Exercise goal —
In the following material, identify every line holding the string "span" and return it.

Raw data —

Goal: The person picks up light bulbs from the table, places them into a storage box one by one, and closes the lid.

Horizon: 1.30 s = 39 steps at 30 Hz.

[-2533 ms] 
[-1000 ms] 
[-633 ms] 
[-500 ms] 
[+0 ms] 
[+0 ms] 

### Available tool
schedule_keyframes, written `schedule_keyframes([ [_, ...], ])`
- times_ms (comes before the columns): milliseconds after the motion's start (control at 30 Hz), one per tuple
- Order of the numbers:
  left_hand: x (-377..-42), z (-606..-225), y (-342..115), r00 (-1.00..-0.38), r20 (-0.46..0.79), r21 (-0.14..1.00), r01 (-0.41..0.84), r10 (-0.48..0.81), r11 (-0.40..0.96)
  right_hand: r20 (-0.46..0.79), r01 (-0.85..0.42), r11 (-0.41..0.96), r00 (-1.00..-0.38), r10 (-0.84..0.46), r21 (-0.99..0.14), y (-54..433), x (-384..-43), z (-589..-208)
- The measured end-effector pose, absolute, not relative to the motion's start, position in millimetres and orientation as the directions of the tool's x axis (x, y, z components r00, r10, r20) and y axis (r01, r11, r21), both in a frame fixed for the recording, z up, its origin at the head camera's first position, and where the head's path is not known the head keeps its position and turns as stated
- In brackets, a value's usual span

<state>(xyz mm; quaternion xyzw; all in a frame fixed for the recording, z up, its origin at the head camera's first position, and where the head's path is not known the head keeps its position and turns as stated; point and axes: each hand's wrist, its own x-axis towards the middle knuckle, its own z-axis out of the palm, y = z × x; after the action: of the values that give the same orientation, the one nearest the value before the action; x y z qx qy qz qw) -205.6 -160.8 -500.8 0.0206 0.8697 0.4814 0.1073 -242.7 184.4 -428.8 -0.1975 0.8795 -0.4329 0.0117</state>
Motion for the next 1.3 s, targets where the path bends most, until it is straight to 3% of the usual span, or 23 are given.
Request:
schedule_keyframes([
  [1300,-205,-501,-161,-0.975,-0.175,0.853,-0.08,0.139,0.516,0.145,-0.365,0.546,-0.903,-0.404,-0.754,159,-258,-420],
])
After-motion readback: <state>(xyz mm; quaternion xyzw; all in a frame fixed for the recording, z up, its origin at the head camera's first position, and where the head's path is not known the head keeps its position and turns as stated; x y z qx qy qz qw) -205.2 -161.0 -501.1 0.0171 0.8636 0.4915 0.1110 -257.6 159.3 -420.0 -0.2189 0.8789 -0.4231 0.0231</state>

Solved problem —
- In brackets, a value's usual span
Motion for the next 1.3 s, targets where the path bends most, until it is straight to 3% of the usual span, or 23 are given.

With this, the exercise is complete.